3 – Hammocks make excellent rain collectors. I can just imagine that being written on some survival manual somewhere. Great when you are dying of thirst in some desert. Terrible when you’re lying in the thing, with shreds of a torn mozzie net over you, and the water is coming up past your underwear. The technique which the survival hammock uses is a simple yet effective one. Whatever you tie the hammock to, a tree in my case, the rain runs down. Until it meets the hammocks ropes, which divert the steady flow along their length to finally gather in a pool around my buttocks.
So this was how I found myself spending my first night in the jungle. Sitting in my boxer-shorts atop my soaked rucksack. Watching the monsoon thunder away and the water pooling in my hammock. In the middle of the jungle. Oh and I did receive a brief respite when the rain stopped for an hour or two and I was stalked my monkeys who obviously enjoy terrorising helpless soaked rats in their underwear. Gits. It was my first and only night, at day break I beat the insects from some clothes and staggered down the jungle paths back to village.

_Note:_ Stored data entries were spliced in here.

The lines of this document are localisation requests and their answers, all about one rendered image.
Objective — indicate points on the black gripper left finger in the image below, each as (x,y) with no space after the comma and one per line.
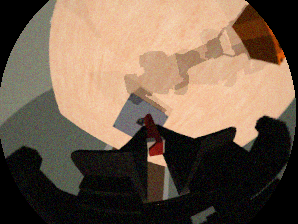
(129,161)

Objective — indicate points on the grey metal panel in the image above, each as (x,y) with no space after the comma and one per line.
(132,115)

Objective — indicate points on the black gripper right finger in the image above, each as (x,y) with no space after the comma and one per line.
(183,154)

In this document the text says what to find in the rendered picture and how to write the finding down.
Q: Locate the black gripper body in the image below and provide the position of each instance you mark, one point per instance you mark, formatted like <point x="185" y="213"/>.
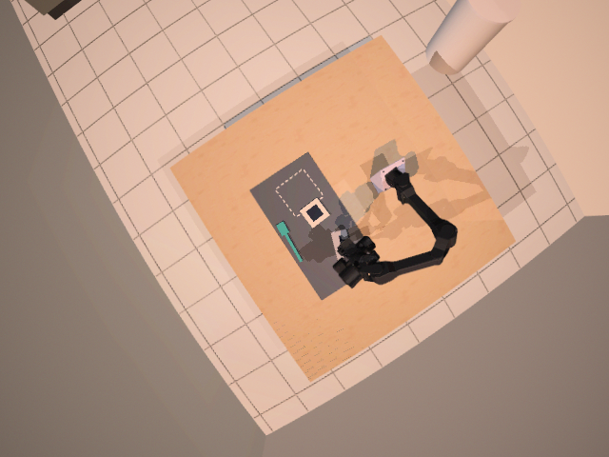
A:
<point x="366" y="244"/>

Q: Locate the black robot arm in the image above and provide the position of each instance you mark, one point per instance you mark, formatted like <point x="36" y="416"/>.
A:
<point x="383" y="272"/>

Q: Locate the cream tile with dark rectangle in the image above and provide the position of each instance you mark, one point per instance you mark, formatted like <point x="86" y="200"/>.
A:
<point x="314" y="213"/>

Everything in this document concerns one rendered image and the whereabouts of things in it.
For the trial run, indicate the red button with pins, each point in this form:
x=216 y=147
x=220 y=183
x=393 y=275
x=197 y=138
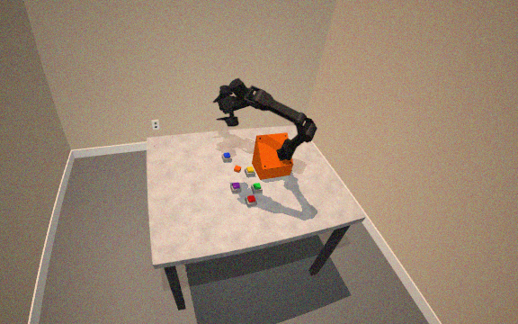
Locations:
x=250 y=201

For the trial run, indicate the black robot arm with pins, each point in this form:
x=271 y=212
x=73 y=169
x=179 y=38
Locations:
x=265 y=102

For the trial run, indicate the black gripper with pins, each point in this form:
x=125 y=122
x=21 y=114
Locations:
x=224 y=91

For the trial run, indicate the blue button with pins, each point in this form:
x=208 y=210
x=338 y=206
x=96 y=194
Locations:
x=226 y=157

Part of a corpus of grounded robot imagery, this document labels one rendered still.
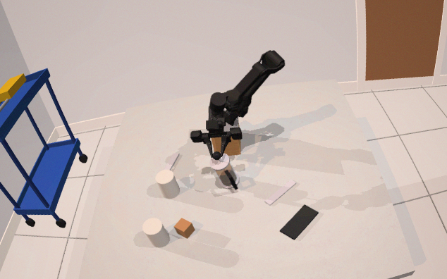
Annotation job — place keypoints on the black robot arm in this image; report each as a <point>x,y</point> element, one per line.
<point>237,100</point>

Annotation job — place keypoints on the grey cylinder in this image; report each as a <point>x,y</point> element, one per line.
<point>156,232</point>
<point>167,184</point>

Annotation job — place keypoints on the black flat rectangular mat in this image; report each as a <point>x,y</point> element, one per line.
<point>299,222</point>

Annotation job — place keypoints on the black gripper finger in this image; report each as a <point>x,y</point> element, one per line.
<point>206,140</point>
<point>225,139</point>

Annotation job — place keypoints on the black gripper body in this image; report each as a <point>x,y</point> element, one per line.
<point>196,135</point>

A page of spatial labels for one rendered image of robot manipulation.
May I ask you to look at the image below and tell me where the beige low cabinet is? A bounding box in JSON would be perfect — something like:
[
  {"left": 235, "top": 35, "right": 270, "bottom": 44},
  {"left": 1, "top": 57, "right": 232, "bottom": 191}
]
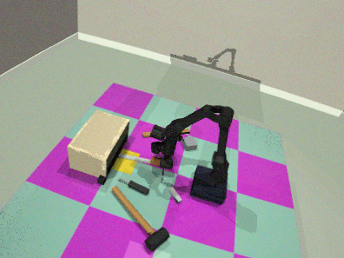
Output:
[{"left": 67, "top": 110, "right": 140, "bottom": 185}]

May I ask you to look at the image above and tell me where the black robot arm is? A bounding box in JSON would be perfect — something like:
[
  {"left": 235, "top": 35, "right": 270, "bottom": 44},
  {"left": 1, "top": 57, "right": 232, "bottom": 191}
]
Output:
[{"left": 150, "top": 104, "right": 234, "bottom": 185}]

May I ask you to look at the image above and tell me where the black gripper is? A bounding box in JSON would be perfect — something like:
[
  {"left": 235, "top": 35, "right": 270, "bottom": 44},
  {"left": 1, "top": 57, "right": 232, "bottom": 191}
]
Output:
[{"left": 159, "top": 138, "right": 175, "bottom": 170}]

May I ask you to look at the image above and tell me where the brown cylinder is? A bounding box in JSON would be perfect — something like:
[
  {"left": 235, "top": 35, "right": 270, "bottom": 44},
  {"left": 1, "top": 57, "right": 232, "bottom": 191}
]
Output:
[{"left": 118, "top": 154, "right": 161, "bottom": 166}]

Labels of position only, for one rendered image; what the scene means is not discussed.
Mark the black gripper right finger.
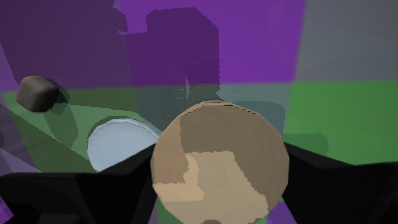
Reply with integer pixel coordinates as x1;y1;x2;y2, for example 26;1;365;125
282;142;398;224

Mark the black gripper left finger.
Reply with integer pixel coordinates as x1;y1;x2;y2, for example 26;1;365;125
0;143;158;224

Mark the tan cylinder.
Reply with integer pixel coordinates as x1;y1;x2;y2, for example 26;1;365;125
150;100;289;224

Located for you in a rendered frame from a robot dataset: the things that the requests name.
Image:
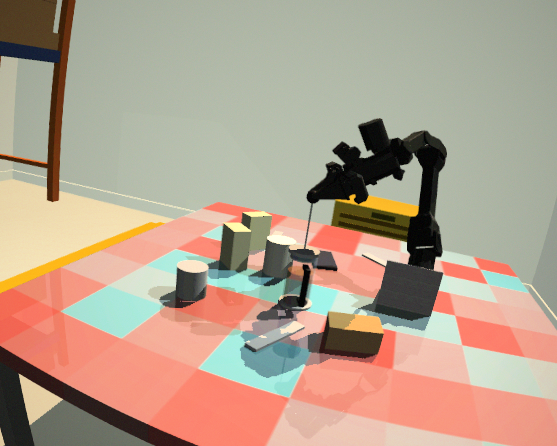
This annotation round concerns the pale green rectangular block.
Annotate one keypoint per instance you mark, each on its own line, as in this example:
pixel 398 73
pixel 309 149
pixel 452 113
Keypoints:
pixel 235 245
pixel 260 225

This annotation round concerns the brown rectangular block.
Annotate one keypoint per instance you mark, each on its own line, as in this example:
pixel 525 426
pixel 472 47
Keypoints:
pixel 348 332

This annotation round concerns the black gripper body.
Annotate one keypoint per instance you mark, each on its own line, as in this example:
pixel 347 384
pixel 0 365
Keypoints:
pixel 356 182

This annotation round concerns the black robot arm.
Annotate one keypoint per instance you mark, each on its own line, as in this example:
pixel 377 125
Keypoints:
pixel 389 155

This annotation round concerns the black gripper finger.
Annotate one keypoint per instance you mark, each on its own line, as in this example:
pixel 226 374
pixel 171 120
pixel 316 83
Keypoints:
pixel 329 178
pixel 333 190

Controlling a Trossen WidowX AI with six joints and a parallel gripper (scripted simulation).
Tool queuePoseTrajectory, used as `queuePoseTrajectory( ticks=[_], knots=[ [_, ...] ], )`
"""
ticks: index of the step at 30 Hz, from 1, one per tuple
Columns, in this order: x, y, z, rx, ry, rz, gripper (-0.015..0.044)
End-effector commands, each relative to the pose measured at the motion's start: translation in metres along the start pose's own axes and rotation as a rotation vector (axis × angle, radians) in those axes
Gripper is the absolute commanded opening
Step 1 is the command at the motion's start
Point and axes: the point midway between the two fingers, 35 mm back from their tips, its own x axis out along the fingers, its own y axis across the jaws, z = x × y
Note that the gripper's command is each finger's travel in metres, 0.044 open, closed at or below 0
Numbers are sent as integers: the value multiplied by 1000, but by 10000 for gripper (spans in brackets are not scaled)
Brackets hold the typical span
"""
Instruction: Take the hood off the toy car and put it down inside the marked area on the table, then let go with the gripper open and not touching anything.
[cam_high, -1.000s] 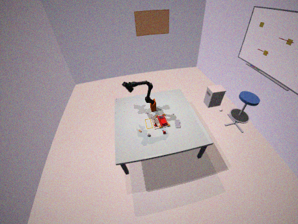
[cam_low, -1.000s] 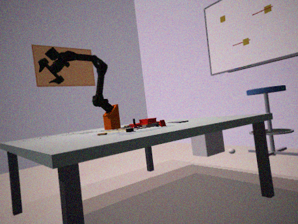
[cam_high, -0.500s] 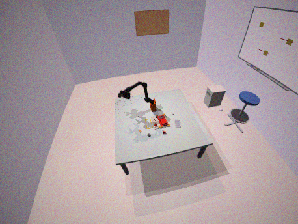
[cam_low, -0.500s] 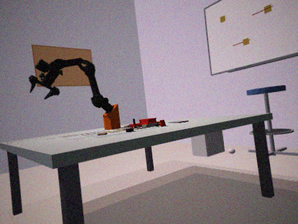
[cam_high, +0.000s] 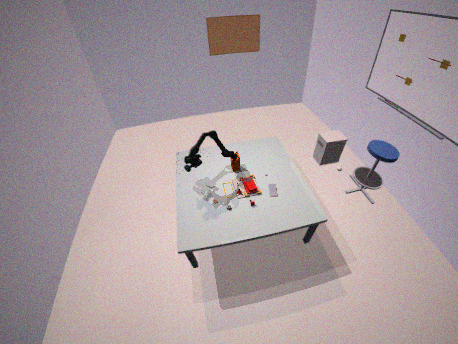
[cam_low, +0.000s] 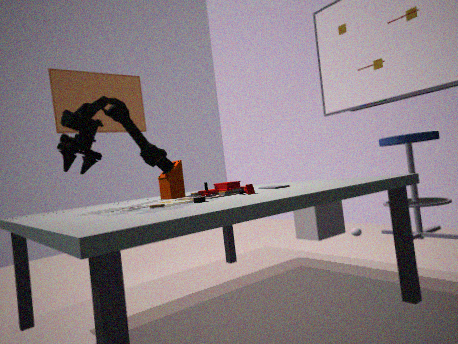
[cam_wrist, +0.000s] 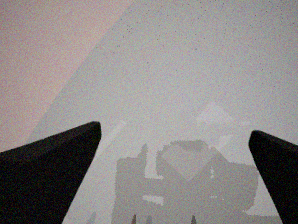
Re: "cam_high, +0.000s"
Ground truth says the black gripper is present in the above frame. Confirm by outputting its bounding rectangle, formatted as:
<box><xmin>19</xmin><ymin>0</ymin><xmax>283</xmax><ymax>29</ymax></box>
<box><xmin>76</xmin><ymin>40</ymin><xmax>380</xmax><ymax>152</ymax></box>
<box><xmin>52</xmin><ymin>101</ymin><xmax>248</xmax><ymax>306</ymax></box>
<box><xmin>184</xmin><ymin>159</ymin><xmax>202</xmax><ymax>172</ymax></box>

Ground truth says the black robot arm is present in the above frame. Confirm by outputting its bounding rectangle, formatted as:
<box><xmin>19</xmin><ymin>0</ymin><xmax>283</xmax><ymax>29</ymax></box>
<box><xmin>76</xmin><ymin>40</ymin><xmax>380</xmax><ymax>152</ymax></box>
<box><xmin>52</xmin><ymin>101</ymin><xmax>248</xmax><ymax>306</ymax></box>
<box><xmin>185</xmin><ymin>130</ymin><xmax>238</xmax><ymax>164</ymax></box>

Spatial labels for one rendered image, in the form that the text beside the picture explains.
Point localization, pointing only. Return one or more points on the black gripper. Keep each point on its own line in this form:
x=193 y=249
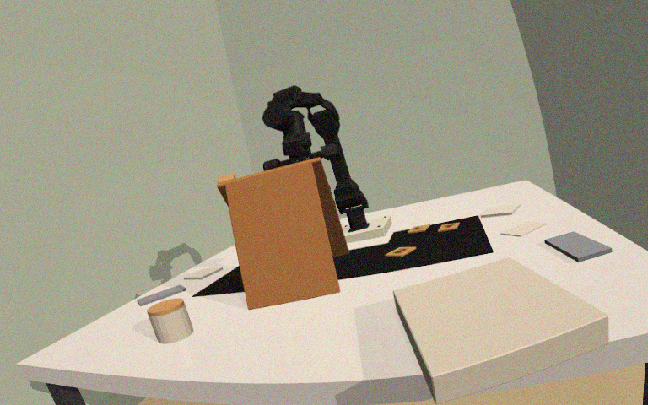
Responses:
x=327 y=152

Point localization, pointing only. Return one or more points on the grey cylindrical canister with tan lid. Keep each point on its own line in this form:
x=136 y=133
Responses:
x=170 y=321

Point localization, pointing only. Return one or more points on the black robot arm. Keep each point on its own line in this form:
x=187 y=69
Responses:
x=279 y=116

I was forced to admit defeat, and I feel I am stronger for it. I learned a lot in those long hours. I learned that fire-ants attack by piercing you in with their mandibles and then arching their backs to spray acid over the wound. I learned that there are a hundred thousand species of mosquitoes that Deet will keep away, but the little black and silver gits seem to love the stuff. I learned that making some noise to let things know you are walking down the path was a REALLY good idea. I learned that no matter what you think, every human runs around for the first minute of heavy rain, like a crazed chicken convinced that it can dodge the raindrops. I learned that after the first minute you get used to being wet, and you actually start to enjoy the rain. And I learned that when my companion feels something is daft to do, it probably is because it’s quite a daft thing to do.
The rain has cleared up the last day, and the forecasts are for sun for the next week. May the Travel gods forever smile upon the poor of wit and strong of will who set off from home to visit this huge planet.
But I understand that sometimes we need a lesson in reality. In such cases, I find a quick spot of monsoon works wonders.
Filed under: Thailand | 4 Comments





Fuh-reeekin Hilarious. It’s a god job this wasn’t a longer post or I may have asphixiated from laughing.
I paticularly, especially, liked the line about the Ballymun flats. I’m betting thats a comparison never yet made in literary history.
Take loads of notes, and just expand on a few practicalities – prices, bugspray brands, useful gestures – and there you go, straight to the top-selling titles. You even have a catchy name already: Guidebook For the Poor Of Wit and Strong of Will. If you need an agent, I’ll do it for a 15% cut.
Ba ba ba baba. I’m lovin’ it.
hahaha… I’m a wimp, and it feels like.. a comfortable, clean room with a warm shower.
Best. Writing. Ever! :D
Barry you should definitly listen to Paul more often!